**Prompt**. Without including any pictures, please copy every entry below exactly.

··· Records to process

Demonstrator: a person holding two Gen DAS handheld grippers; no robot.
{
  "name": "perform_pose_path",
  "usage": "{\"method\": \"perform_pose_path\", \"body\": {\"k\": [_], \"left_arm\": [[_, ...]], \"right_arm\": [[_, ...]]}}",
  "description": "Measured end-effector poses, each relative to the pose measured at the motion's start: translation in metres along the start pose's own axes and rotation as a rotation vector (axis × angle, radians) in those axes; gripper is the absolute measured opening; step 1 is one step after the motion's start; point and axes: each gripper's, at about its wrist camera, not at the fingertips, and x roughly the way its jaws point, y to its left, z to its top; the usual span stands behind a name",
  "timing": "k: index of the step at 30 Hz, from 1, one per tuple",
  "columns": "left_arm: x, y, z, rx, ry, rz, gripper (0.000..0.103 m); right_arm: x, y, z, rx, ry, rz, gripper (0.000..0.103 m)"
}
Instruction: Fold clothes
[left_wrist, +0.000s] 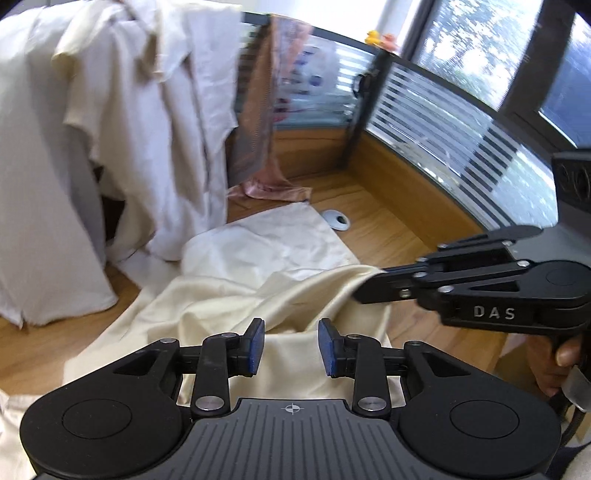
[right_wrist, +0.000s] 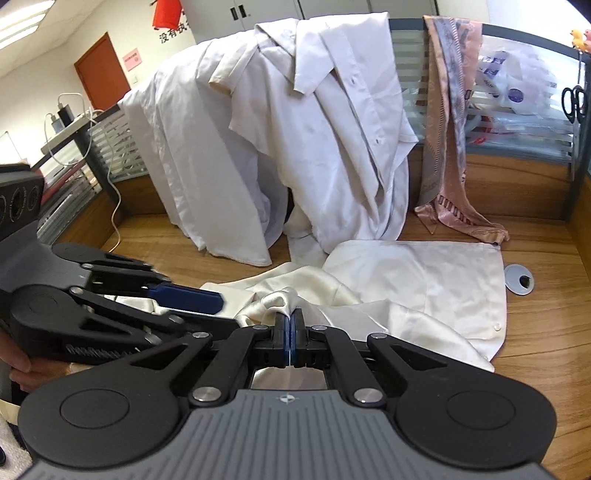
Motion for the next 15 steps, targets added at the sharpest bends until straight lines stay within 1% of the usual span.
{"method": "perform_pose_path", "body": {"k": [2, 8, 11, 12, 15], "left_arm": [[0.007, -0.007, 0.001, 0.026, 0.006, 0.003, 0.034], [0.023, -0.011, -0.001, 0.045, 0.027, 0.011, 0.033], [0.034, -0.008, -0.005, 0.038, 0.06, 0.02, 0.031], [0.038, -0.007, -0.007, 0.033, 0.075, 0.022, 0.026], [0.045, -0.003, -0.018, 0.011, 0.127, 0.05, 0.025]], "right_arm": [[0.001, 0.001, 0.0, -0.006, 0.003, 0.011, 0.001], [-0.003, 0.002, 0.001, -0.017, -0.015, 0.027, 0.001], [-0.008, 0.002, 0.002, -0.015, -0.037, 0.029, 0.001], [-0.009, 0.002, 0.003, -0.013, -0.045, 0.029, 0.001], [-0.016, -0.002, 0.004, 0.012, -0.078, 0.014, 0.001]]}}
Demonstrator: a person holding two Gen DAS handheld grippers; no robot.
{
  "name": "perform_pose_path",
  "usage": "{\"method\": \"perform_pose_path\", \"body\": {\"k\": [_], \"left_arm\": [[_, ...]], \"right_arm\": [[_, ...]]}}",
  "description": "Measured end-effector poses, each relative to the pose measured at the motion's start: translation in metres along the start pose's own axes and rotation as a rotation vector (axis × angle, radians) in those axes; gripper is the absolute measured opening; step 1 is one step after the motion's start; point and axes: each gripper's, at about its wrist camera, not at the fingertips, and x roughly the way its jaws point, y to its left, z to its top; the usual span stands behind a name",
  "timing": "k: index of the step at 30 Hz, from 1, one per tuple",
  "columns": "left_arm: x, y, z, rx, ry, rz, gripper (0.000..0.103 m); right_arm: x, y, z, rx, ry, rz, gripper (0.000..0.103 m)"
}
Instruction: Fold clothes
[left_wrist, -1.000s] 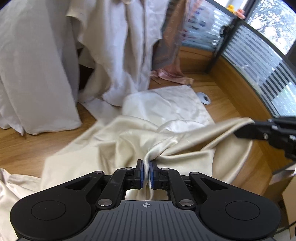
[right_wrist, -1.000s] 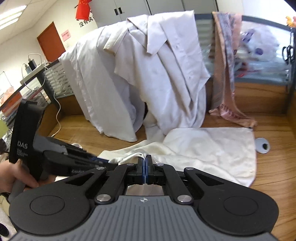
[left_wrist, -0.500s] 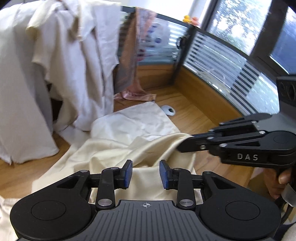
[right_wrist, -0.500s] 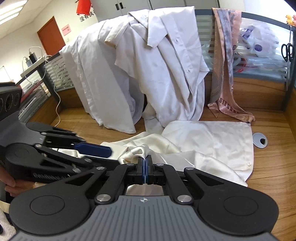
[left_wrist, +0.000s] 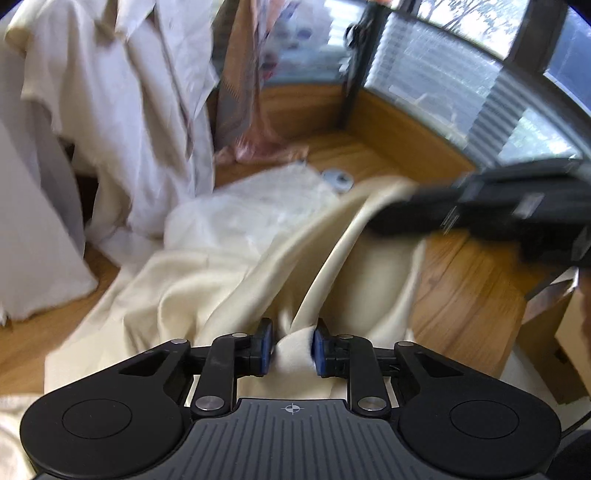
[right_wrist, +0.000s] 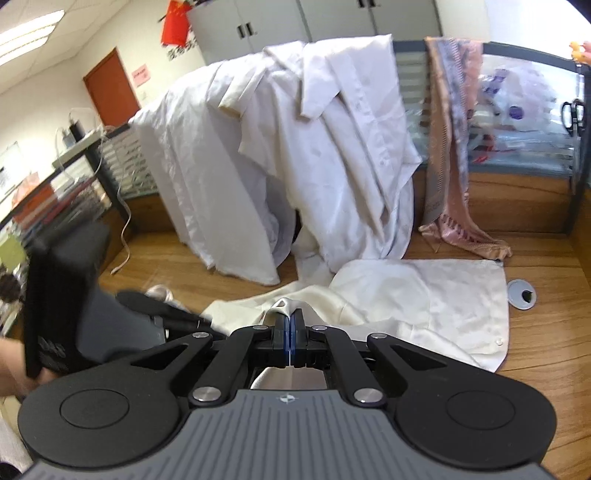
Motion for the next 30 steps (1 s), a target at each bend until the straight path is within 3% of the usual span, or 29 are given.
{"method": "perform_pose_path", "body": {"k": [4, 6, 7, 15, 17, 18, 19, 24, 27, 30], "left_arm": [[0.006, 0.007, -0.015, -0.033, 0.033, 0.032, 0.024], [0.004, 0.011, -0.02, -0.059, 0.027, 0.039, 0.014], [0.002, 0.014, -0.022, -0.069, 0.025, 0.042, 0.006], [-0.022, 0.018, -0.026, -0.113, -0.003, 0.009, 0.006], [-0.023, 0.019, -0.022, -0.129, -0.006, -0.007, 0.006], [-0.024, 0.019, -0.02, -0.137, -0.005, -0.013, 0.006], [-0.023, 0.018, -0.018, -0.14, -0.008, -0.016, 0.006], [-0.022, 0.016, -0.012, -0.136, -0.01, -0.02, 0.006], [-0.023, 0.017, -0.011, -0.136, -0.005, -0.023, 0.006], [-0.027, 0.02, -0.012, -0.143, -0.004, -0.026, 0.006]], "right_arm": [[-0.006, -0.011, 0.0, 0.049, -0.03, -0.039, 0.001], [-0.005, -0.018, -0.003, 0.073, -0.016, -0.049, 0.001], [-0.003, -0.02, -0.006, 0.074, -0.004, -0.059, 0.001], [0.02, -0.035, -0.031, 0.029, 0.178, -0.113, 0.004], [0.018, -0.03, -0.031, -0.02, 0.185, -0.117, 0.011], [0.017, -0.027, -0.03, -0.046, 0.181, -0.12, 0.026], [0.016, -0.024, -0.029, -0.072, 0.177, -0.123, 0.035], [0.017, -0.006, -0.022, -0.179, 0.18, -0.064, 0.032], [0.032, 0.002, -0.023, -0.21, 0.214, -0.014, 0.016], [0.048, 0.012, -0.026, -0.249, 0.243, 0.025, 0.015]]}}
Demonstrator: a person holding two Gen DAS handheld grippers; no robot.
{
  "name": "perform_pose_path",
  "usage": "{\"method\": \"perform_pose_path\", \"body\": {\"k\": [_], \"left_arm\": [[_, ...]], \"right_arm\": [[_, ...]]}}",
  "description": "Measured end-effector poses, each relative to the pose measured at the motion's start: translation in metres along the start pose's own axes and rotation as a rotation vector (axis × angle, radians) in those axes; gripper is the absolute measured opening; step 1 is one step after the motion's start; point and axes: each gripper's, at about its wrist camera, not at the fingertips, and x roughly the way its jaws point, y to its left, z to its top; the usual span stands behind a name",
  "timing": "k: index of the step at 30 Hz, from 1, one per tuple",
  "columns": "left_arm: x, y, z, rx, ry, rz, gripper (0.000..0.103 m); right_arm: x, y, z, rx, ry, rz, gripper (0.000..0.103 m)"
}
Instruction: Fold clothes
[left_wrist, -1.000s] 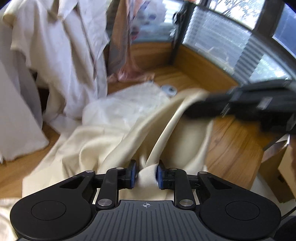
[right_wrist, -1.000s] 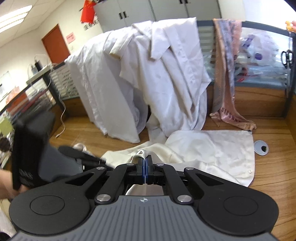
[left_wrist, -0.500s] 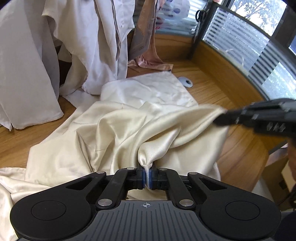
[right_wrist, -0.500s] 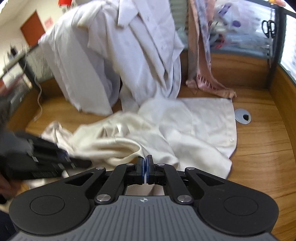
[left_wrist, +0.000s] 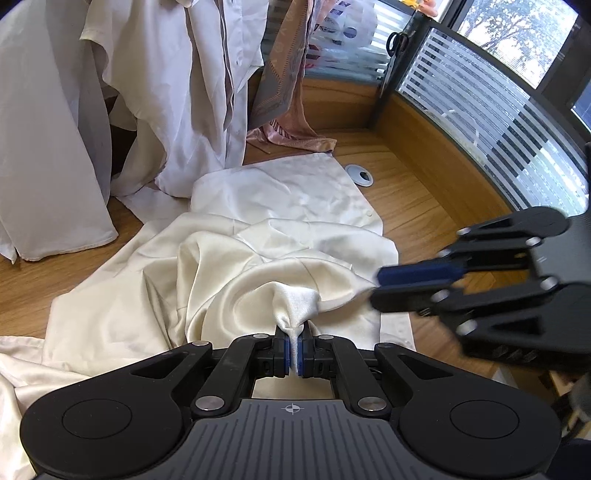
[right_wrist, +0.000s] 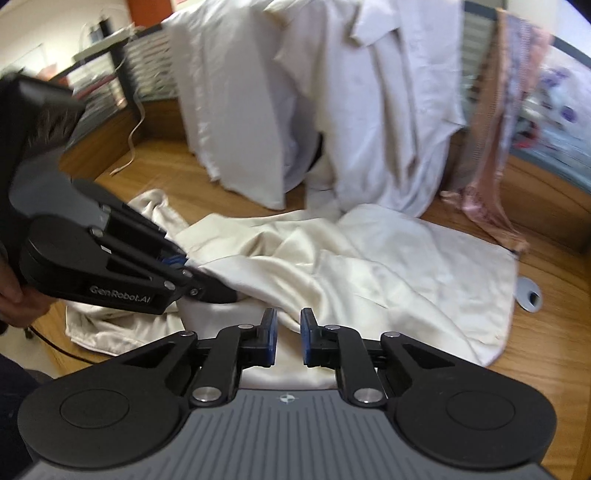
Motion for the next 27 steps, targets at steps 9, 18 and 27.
{"method": "perform_pose_path", "body": {"k": [9, 18, 27], "left_arm": [[-0.008, 0.006, 0.0, -0.032, -0.008, 0.005, 0.006], [-0.011, 0.01, 0.003, -0.079, -0.021, 0.016, 0.006], [-0.012, 0.008, 0.002, -0.084, -0.022, 0.016, 0.006]], "right_arm": [[0.053, 0.012, 0.007, -0.129, 0.085, 0.03, 0.016], [0.073, 0.013, 0.001, -0.192, 0.123, 0.029, 0.017], [0.076, 0.017, 0.003, -0.179, 0.078, -0.006, 0.028]]}}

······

**Response box**.
Demonstrator: a person holding two Gen DAS handheld grippers; no robot.
{
  "name": "perform_pose_path",
  "usage": "{\"method\": \"perform_pose_path\", \"body\": {\"k\": [_], \"left_arm\": [[_, ...]], \"right_arm\": [[_, ...]]}}",
  "description": "Measured end-effector poses, each relative to the pose measured at the motion's start: translation in metres along the start pose's own axes and rotation as a rotation vector (axis × angle, radians) in those axes; gripper is the absolute measured opening; step 1 is one step after the motion's start; point and axes: each gripper's, at about its wrist camera, not at the fingertips, and x roughly the way its jaws point, y to its left, z to its top; the usual span stands behind a name",
  "timing": "k: index of the step at 30 Hz, from 1, one per tuple",
  "columns": "left_arm: x, y, z, rx, ry, rz, gripper (0.000..0.103 m); right_arm: x, y, z, rx, ry, rz, gripper (0.000..0.103 m)"
}
Instruction: Fold clothes
[left_wrist, +0.000s] 
[right_wrist, +0.000s] 
Motion for the next 15 steps, targets added at the sharpest bends until straight lines stay within 1% of the usual span.
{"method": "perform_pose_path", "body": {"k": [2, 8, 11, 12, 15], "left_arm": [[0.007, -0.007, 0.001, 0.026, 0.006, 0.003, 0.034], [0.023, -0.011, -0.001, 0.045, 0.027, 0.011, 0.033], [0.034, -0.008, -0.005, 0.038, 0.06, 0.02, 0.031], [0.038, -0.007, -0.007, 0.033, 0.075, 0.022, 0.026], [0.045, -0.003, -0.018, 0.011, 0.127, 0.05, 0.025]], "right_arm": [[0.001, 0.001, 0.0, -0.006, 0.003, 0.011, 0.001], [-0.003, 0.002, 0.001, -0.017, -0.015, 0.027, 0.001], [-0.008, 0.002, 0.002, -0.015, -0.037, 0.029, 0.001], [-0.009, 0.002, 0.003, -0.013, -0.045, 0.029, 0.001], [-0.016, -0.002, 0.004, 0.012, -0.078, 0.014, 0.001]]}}
Demonstrator: a person holding two Gen DAS handheld grippers; no robot.
{
  "name": "perform_pose_path",
  "usage": "{\"method\": \"perform_pose_path\", \"body\": {\"k\": [_], \"left_arm\": [[_, ...]], \"right_arm\": [[_, ...]]}}",
  "description": "Measured end-effector poses, each relative to the pose measured at the motion's start: translation in metres along the start pose's own axes and rotation as a rotation vector (axis × angle, radians) in those axes; gripper is the absolute measured opening; step 1 is one step after the motion's start; point and axes: each gripper's, at about its wrist camera, not at the fingertips, and x roughly the way its jaws point, y to its left, z to its top; the usual span stands behind a name",
  "timing": "k: index of the step at 30 Hz, from 1, one per tuple",
  "columns": "left_arm: x, y, z, rx, ry, rz, gripper (0.000..0.103 m); right_arm: x, y, z, rx, ry, rz, gripper (0.000..0.103 m)"
}
Instruction: Fold clothes
[left_wrist, -1.000s] 
[right_wrist, -1.000s] 
[left_wrist, -0.500s] 
[right_wrist, -0.500s] 
[left_wrist, +0.000s] 
[right_wrist, +0.000s] 
Motion for the next 30 steps (1 s), a target at each bend until the straight path is within 3% of the usual span, or 29 are given.
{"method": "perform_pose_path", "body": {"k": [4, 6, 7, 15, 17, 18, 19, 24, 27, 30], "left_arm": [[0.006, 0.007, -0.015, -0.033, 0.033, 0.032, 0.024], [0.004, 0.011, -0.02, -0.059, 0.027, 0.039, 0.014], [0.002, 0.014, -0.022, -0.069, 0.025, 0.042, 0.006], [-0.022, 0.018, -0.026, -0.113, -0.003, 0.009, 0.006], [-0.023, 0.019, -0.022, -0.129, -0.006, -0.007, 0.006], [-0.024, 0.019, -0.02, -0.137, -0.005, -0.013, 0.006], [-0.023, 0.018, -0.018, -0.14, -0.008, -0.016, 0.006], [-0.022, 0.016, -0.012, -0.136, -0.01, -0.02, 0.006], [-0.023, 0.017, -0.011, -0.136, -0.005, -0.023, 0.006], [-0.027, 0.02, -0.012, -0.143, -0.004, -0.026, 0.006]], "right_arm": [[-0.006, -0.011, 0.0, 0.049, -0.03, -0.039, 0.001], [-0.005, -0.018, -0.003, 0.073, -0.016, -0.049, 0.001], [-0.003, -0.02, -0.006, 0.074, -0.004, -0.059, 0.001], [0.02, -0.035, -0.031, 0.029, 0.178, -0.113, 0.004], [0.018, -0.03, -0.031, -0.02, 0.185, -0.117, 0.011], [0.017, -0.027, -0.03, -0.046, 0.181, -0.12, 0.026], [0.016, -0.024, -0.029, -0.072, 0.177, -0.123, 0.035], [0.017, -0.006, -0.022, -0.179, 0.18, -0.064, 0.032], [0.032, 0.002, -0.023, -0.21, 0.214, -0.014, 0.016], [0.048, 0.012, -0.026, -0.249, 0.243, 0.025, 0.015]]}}
Demonstrator: a person holding two Gen DAS handheld grippers; no robot.
{
  "name": "perform_pose_path",
  "usage": "{\"method\": \"perform_pose_path\", \"body\": {\"k\": [_], \"left_arm\": [[_, ...]], \"right_arm\": [[_, ...]]}}",
  "description": "Measured end-effector poses, each relative to the pose measured at the motion's start: translation in metres along the start pose's own axes and rotation as a rotation vector (axis × angle, radians) in those axes; gripper is the absolute measured opening; step 1 is one step after the motion's start; point and axes: each gripper's, at about its wrist camera, not at the fingertips, and x roughly the way its jaws point, y to its left, z to its top; the usual span stands behind a name",
  "timing": "k: index of the step at 30 Hz, from 1, one per tuple",
  "columns": "left_arm: x, y, z, rx, ry, rz, gripper (0.000..0.103 m); right_arm: x, y, z, rx, ry, rz, gripper (0.000..0.103 m)"
}
Instruction: Fold clothes
[left_wrist, -1.000s] 
[right_wrist, -1.000s] 
[left_wrist, -0.500s] 
[right_wrist, -0.500s] 
[left_wrist, +0.000s] 
[right_wrist, +0.000s] 
Motion for the next 27 steps, targets at steps 9, 18 and 27.
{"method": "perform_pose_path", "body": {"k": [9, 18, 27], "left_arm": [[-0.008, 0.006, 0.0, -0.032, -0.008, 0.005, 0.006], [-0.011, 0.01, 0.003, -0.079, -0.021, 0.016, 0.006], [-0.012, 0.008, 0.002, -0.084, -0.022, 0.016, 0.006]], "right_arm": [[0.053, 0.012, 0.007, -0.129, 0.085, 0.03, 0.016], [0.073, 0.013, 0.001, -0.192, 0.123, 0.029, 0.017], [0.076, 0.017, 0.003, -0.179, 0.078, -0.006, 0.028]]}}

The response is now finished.